Terlepas dari dinamika musyrif yang begitu kompleks, keputusan untuk menjadi musyrif sendiri adalah suatu kemuliaan yang dapat menjadi ladang amal jariyah. Tentu hal ini kembali pada tanggung jawab atas amanah dan keikhlasan hati, tanpa menafikan hak-hak yang memang pantas diterima.

 

Pamong

Unsur terakhir yang melengkapi, namun tidak kalah penting adalah pamong. Dalam Kamus Besar Bahasa Indonesia (KBBI), pamong diartikan sebagai pengasuh, pendidik atau guru.⁵ Pamong juga dituntut memiliki kemampuan seperti musyrif, namun dengan standar yang lebih tinggi, dan satu lagi, umumnya sudah menikah.

Pamong utamanya bertugas untuk mengawasi dan mendampingi musyrif. Hal ini penting untuk mengontrol kinerja musyrif agar sesuai dengan apa yang diharapkan pesantren.  Pamong juga menjadi pengawas santri walau dengan porsi tugas yang tidak sebanyak musyrif.

Dalam hal struktural, pamong menempati posisi di atas musyrif. Ini dapat berfungsi sebagai jembatan komunikasi antara musyrif dan pimpinan pesantren dalam alur koordinasi. Sedangkan pada aspek kultural, pamong dapat menjadi sosok ustaz/kyai yang dituakan dan didengar oleh musyrif dan santri.

Idealnya, pamong adalah sosok yang tinggal bersama dengan musyrif dan santri dalam satu kompleks asrama. Pada kondisi tertentu, ada pula pesantren yang belum bisa menghadirkan pamong secara langsung. Hal ini tentu bukan karena disengaja, tapi disebabkan adanya keterbatasan tertentu.

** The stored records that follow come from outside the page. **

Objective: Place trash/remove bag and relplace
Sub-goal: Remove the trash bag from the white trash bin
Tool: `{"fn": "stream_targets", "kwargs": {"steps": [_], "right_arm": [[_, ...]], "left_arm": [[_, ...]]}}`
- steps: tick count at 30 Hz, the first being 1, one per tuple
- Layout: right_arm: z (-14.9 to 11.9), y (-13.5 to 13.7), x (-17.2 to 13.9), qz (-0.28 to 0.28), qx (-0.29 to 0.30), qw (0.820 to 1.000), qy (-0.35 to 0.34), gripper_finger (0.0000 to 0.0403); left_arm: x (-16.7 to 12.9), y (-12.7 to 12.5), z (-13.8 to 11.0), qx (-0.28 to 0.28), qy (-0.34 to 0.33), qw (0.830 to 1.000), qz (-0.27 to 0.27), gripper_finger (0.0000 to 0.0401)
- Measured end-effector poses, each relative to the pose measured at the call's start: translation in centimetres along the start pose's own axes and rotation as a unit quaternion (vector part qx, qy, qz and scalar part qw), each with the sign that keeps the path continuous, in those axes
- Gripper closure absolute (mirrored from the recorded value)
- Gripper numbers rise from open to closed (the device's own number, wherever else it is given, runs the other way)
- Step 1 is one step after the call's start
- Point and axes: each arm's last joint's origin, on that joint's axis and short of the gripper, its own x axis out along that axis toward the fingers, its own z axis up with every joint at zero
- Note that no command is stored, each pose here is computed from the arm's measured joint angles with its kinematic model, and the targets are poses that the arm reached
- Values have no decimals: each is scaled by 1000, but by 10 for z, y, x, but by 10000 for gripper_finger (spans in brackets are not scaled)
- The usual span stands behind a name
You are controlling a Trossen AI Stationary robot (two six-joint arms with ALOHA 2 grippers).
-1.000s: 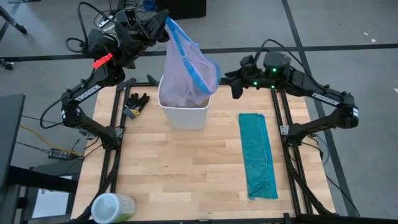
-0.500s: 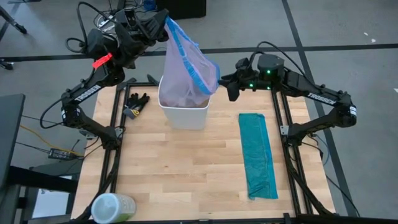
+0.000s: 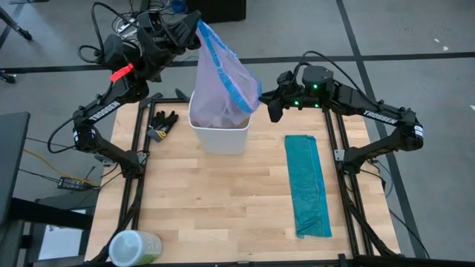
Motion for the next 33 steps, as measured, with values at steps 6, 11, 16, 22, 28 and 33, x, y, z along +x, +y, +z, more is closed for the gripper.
{"fn": "stream_targets", "kwargs": {"steps": [6,11,16,22,28,33], "right_arm": [[-2,2,6,1,-30,1000,-1,395],[0,7,1,-22,-32,999,-22,402],[22,18,-27,-23,-40,996,-78,403],[68,36,-75,2,-76,979,-189,403],[103,48,-122,39,-123,941,-312,403],[110,58,-132,152,-229,885,-375,403]], "left_arm": [[0,0,0,0,0,1000,0,398],[0,0,0,0,0,1000,0,398],[0,0,0,0,0,1000,0,398],[0,0,0,0,0,1000,0,398],[0,0,1,0,-12,1000,7,398],[-1,-5,8,-29,-73,997,-4,397]]}}
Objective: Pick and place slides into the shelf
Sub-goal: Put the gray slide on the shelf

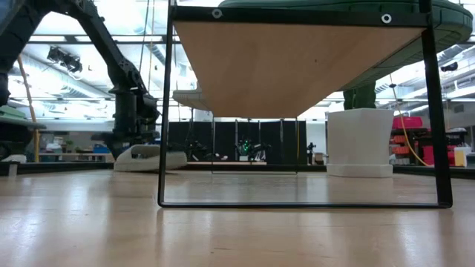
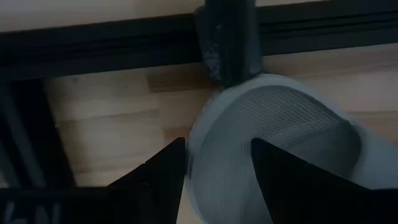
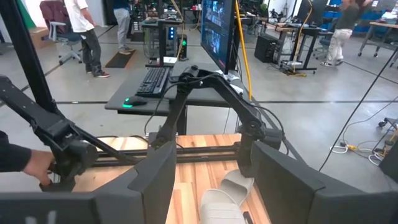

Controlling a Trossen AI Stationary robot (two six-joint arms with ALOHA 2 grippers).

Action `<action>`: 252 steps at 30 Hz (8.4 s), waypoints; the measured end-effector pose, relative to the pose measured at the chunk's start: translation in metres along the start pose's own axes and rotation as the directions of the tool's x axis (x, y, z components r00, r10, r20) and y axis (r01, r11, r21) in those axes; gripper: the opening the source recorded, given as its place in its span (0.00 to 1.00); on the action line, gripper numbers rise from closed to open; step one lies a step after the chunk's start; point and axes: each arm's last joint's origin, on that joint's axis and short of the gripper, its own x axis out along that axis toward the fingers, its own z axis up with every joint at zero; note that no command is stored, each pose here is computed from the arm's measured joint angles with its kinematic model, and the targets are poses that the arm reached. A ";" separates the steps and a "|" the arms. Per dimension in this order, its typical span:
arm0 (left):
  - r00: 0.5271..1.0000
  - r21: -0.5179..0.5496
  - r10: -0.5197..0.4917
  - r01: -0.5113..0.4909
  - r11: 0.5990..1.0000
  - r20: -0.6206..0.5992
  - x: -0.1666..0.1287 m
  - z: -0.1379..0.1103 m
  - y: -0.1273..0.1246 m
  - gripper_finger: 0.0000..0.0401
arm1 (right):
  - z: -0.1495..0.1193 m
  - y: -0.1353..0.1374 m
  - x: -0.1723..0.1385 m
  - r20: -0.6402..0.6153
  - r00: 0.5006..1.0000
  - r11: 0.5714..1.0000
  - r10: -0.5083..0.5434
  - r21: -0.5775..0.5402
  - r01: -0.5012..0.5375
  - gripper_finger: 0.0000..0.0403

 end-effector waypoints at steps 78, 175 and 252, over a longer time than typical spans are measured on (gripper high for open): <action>0.283 0.098 -0.401 0.701 0.707 0.871 -0.280 -0.151 -0.053 0.02 | -0.033 0.003 -0.043 -0.321 0.941 0.994 0.105 0.046 -0.095 0.49; 0.644 -0.252 -0.315 0.631 0.733 0.697 -0.208 -0.345 -0.182 0.02 | -0.039 0.003 -0.069 -0.357 0.929 0.995 0.097 0.060 -0.081 0.49; 0.782 -0.014 -0.337 0.403 0.915 0.525 -0.186 -0.364 -0.203 0.17 | -0.038 0.003 -0.037 -0.386 0.917 0.991 0.097 -0.045 -0.124 0.49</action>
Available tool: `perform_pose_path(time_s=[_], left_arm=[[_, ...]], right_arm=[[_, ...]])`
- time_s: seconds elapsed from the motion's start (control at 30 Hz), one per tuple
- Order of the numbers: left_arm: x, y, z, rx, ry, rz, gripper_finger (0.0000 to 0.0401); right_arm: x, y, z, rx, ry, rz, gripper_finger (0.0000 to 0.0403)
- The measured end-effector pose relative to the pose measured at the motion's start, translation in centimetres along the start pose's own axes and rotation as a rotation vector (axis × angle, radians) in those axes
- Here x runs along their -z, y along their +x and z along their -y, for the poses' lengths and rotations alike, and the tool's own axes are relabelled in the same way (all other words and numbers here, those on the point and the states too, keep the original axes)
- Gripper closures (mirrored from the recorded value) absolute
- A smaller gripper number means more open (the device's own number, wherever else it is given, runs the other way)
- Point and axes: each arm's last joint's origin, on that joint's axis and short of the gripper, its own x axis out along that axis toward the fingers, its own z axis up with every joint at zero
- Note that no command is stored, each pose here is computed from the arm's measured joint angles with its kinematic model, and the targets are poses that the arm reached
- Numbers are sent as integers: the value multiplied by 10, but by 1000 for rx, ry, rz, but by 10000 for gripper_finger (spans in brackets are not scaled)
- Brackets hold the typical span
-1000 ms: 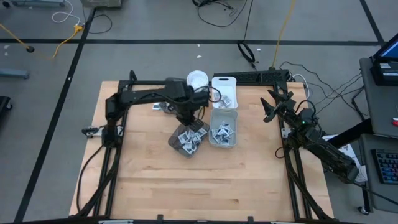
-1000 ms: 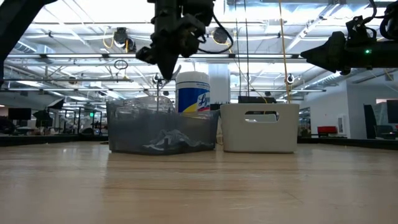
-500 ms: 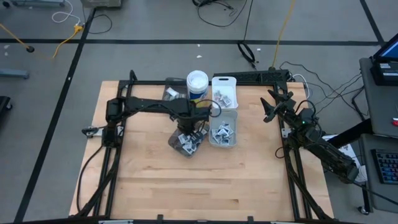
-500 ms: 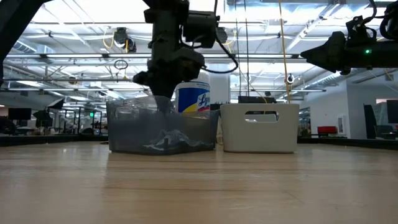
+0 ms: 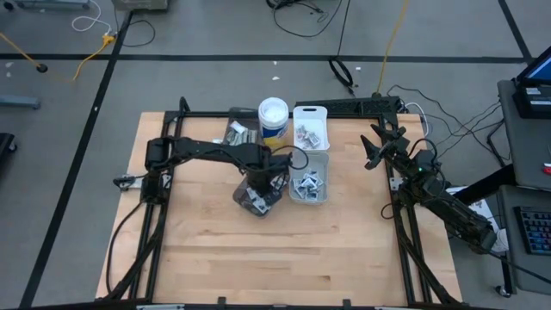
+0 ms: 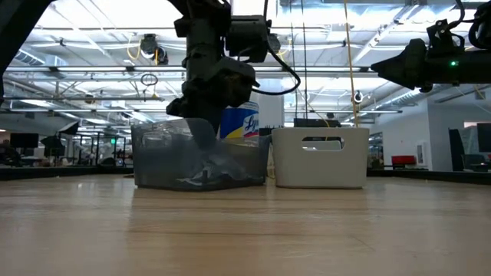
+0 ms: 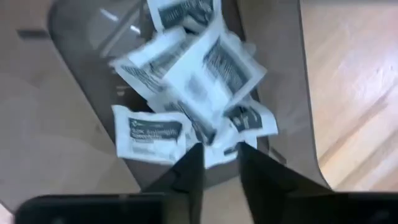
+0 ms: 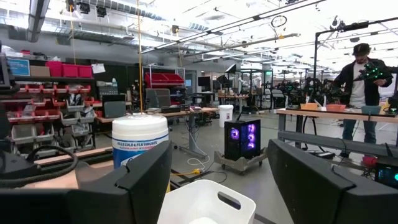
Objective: Pick & Place First Aid Supplies
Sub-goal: Put the towelette pack into the bottom black bin
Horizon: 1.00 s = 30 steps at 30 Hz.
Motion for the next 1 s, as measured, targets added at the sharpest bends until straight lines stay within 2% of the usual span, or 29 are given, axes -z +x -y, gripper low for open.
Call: perform_pose_path(time_s=[0.27, 0.37, 0.47, 0.67, 0.87, 1.0], left_arm=[[0, 0, 0, 47, 32, -30, 154], [-1, -5, -4, 66, 53, -34, 112], [-1, -23, -12, 75, 46, 3, 84], [-2, -57, -35, 104, -20, 78, 58], [4, -90, -61, 110, -30, 123, 65], [13, -107, -77, 98, 22, 129, 76]], right_arm=[[0, 0, 0, 0, 0, 0, 140], [0, 0, 0, 0, 0, 0, 140], [0, 0, 0, 0, 0, -1, 140], [0, 0, 0, 0, 0, 0, 140], [0, 0, 0, 0, 0, 0, 140], [0, 0, 0, 0, 0, 0, 140]])
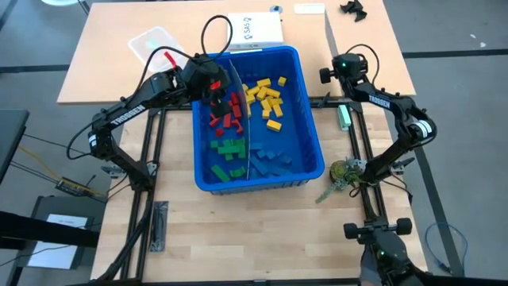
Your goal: Sort Items/Unsort Items
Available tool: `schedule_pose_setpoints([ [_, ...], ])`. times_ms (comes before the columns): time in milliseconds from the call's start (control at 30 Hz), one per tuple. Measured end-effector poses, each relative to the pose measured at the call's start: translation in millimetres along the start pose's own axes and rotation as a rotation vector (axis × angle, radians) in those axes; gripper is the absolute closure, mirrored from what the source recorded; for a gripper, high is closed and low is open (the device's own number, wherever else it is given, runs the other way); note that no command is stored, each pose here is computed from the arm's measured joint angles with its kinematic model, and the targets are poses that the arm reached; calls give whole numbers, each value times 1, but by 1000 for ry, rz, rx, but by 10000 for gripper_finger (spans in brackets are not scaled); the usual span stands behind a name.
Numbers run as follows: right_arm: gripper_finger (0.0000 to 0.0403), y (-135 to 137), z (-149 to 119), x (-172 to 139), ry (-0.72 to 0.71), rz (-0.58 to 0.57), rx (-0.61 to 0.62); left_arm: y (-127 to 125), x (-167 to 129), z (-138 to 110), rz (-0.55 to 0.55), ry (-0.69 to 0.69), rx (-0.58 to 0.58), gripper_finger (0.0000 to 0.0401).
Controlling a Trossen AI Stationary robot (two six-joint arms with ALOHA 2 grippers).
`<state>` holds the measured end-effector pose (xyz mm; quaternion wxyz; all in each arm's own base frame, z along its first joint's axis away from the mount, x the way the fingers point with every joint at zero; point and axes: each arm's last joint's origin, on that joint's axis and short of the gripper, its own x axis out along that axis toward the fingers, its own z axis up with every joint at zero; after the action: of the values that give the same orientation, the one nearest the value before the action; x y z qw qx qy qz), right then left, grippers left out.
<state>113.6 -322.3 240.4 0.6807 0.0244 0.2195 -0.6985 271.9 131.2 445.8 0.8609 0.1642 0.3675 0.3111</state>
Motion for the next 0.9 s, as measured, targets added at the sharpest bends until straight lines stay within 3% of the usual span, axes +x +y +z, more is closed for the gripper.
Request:
schedule_pose_setpoints([
  [233,374,12,-21,25,71,54,-25,1,0,2,-1,-20,-8,327],
  [467,289,15,-21,24,75,88,-24,0,0,2,-1,-19,-8,327],
  [700,207,1,31,-20,-101,138,23,0,0,2,-1,-19,-8,327],
  [900,183,-1,84,-97,-345,423,62,0,0,2,-1,-19,-8,327],
])
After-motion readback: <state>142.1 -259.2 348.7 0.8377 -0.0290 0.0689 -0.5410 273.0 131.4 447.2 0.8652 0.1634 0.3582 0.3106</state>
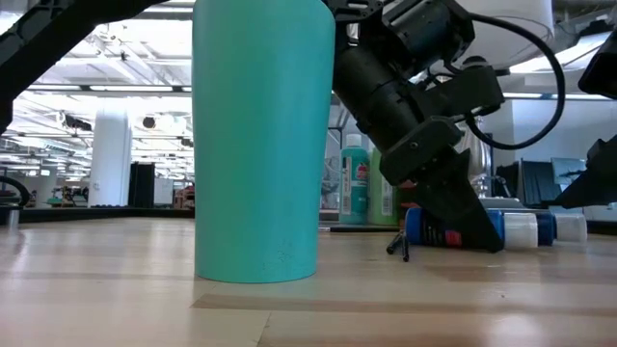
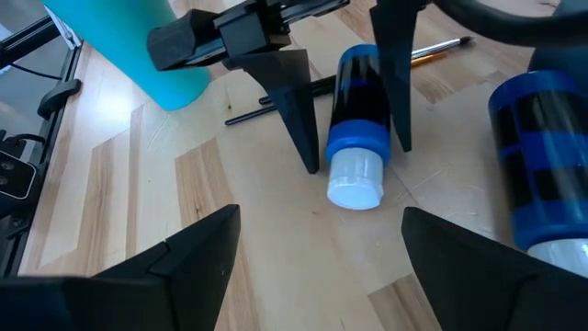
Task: Pick & Place Paint Supplies
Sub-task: Put the small blue paint bottle into the transparent bin
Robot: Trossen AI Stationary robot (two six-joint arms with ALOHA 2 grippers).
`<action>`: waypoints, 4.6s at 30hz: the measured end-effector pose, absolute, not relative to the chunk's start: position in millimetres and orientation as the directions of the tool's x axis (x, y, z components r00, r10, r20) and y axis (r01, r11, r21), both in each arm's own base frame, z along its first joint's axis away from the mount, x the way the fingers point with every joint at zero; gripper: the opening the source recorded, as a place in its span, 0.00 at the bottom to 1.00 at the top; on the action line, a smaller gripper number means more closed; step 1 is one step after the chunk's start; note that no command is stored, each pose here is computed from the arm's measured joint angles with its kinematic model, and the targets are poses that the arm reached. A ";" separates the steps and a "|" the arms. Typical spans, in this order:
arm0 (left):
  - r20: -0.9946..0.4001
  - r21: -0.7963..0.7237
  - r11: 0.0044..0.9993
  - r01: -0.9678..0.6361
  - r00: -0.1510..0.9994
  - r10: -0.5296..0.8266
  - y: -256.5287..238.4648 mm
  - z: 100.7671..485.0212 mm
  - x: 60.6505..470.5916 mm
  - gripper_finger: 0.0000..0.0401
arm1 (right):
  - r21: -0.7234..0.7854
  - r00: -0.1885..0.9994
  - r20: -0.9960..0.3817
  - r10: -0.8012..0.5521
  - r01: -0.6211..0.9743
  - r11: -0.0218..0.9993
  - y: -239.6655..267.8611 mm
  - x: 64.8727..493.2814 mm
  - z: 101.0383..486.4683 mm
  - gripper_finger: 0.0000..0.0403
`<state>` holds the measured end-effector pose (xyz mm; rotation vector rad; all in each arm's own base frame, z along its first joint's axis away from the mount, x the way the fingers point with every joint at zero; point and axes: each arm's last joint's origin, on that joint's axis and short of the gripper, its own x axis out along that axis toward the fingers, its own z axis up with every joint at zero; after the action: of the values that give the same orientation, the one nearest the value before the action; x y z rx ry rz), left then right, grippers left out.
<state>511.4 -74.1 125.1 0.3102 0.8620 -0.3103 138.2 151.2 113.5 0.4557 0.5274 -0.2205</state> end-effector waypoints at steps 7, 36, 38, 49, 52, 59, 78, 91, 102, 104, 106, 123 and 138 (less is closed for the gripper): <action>-0.777 0.137 0.910 0.391 0.612 -0.146 -74.3 125.2 511.5 0.25 | 0.361 0.844 -0.530 -0.086 0.316 0.878 151.2 138.2 113.5 0.74; -0.544 0.201 0.955 0.219 0.836 -0.077 -32.6 248.7 488.3 0.12 | 0.361 0.844 -0.529 -0.087 0.317 0.877 151.1 138.2 113.5 0.74; -0.466 0.212 0.963 0.166 0.883 -0.050 -17.4 264.5 475.3 0.12 | 0.361 0.844 -0.529 -0.086 0.316 0.877 151.2 138.3 113.5 0.74; 0.138 0.066 0.990 -0.126 0.984 0.116 43.6 250.2 397.2 0.12 | 0.335 0.854 -0.505 -0.122 0.324 0.885 150.0 138.5 114.1 0.74; 0.185 0.002 0.994 -0.113 0.976 0.110 51.2 238.7 400.5 0.12 | 0.329 0.856 -0.499 -0.131 0.327 0.886 149.6 138.7 114.2 0.74; 0.172 -0.071 0.996 0.051 0.984 -0.038 47.8 218.8 412.5 0.12 | 0.331 0.860 -0.477 -0.183 0.369 0.868 144.0 145.1 115.4 0.74; 0.167 -0.130 0.956 0.264 0.956 -0.241 8.7 236.9 366.2 0.12 | 0.351 0.927 -0.179 -0.331 0.374 0.858 111.8 192.5 166.5 0.74; 0.173 -0.137 0.968 0.212 0.967 -0.188 6.9 234.8 303.5 0.12 | 0.451 0.851 0.153 -0.503 0.392 0.802 66.5 210.0 244.9 0.74; 0.369 -0.089 0.926 0.366 0.876 -0.311 0.4 257.6 284.3 0.12 | 0.219 0.949 0.109 -0.295 0.266 0.939 80.3 288.7 259.9 0.72; 0.365 -0.076 0.924 0.374 0.873 -0.323 -2.2 258.0 283.6 0.12 | 0.170 0.950 0.118 -0.291 0.269 0.948 85.8 299.4 260.6 0.71; 0.362 -0.068 0.923 0.379 0.871 -0.331 -4.7 257.7 283.7 0.12 | 0.110 0.953 0.105 -0.285 0.274 0.956 92.8 311.8 256.5 0.70; 0.345 -0.039 0.947 0.318 0.894 -0.285 -7.1 255.6 284.9 0.12 | 0.018 0.915 0.102 -0.389 0.389 0.921 109.1 343.4 252.3 0.70; 0.362 -0.002 0.960 0.282 0.895 -0.262 -17.5 256.8 284.5 0.12 | 0.028 0.928 0.122 -0.351 0.351 0.936 107.8 355.6 250.4 0.70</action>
<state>284.5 -17.5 256.8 -0.0553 -0.3676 -0.2816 355.6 107.8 250.4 0.0055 -0.1257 -0.3597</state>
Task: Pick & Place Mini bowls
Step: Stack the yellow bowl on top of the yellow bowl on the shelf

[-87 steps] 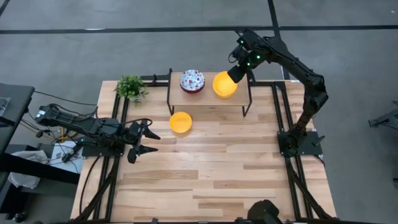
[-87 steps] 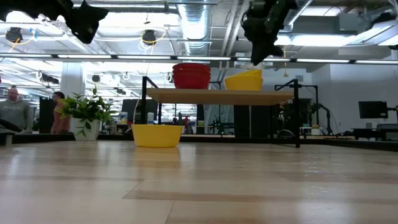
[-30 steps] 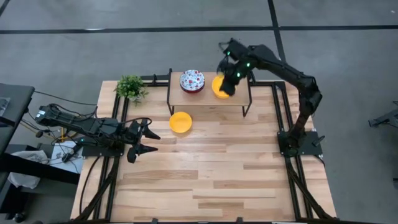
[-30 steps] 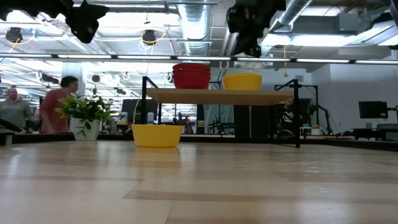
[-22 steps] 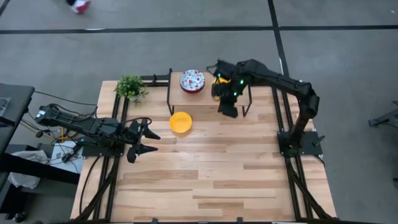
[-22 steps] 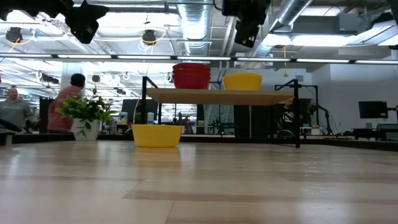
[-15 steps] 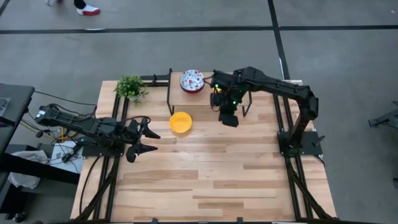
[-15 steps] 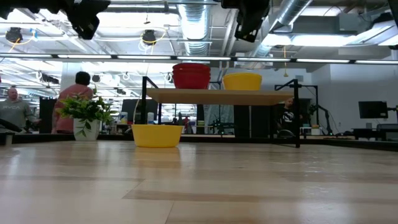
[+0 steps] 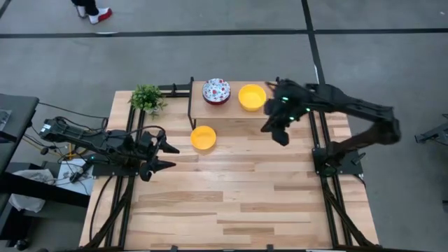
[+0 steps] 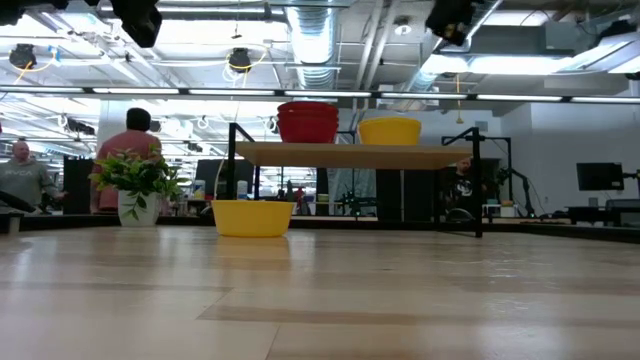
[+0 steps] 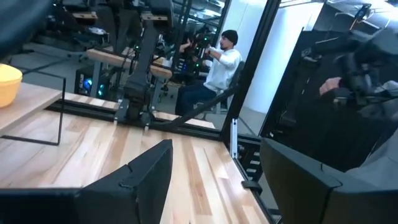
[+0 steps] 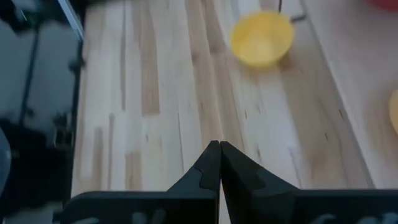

Ketiadaan pamong dapat menyebabkan pengawasan musyrif dan pendampingan santri berjalan kurang maksimal. Salah satu solusi yang mungkin bisa diambil adalah dengan menunjuk pamong dari ustaz senior yang bertempat tinggal dekat dengan asrama. Solusi inilah yang diambil MBS Pleret, agar peran pengawasan dan pendampingan tetap terjaga.

Demikian 3 unsur yang berperan dalam menghidupkan ruh pesantren. Santri memiliki peran sebagai peserta didik dengan tugas utama sebagai pelajar, musyrif dan pamong yang bertujuan sebagai pengasuh dengan tugas sebagai penanggung jawab atas santri. Ketiganya, jika berjalan beriringan dan saling melengkapi, akan membentuk suatu proses yang hasilnya diharapkan dapat memenuhi tujuan dari didirikannya pesantren itu sendiri.

 

Referensi:

  1. Raditya, Iswara. 2019. Sejarah & Asal Usul Kata Santri: Berasal dari Bahasa Sansakerta?. https://tirto.id/ej72?utm_source=CopyLink&utm_medium=Share. 28 Juli 2022.
  2. Zulhimma. 2013. Dinamika Perkembangan Pondok Pesantren di Indonesia
  3. aanardianto. 2021. Tren Terus Menaik PontrenMu Berikan Catatan Menggembirikan. https://muhammadiyah.or.id/trend-terus-menaik-pontrenmu-berikan-catatan-mengembirakan/. 29 Juli 2022
  4. Munawwir, Ahmad Warson. 1997. Kamus Al-Munawwir Arab-Indonesia Terlengkap.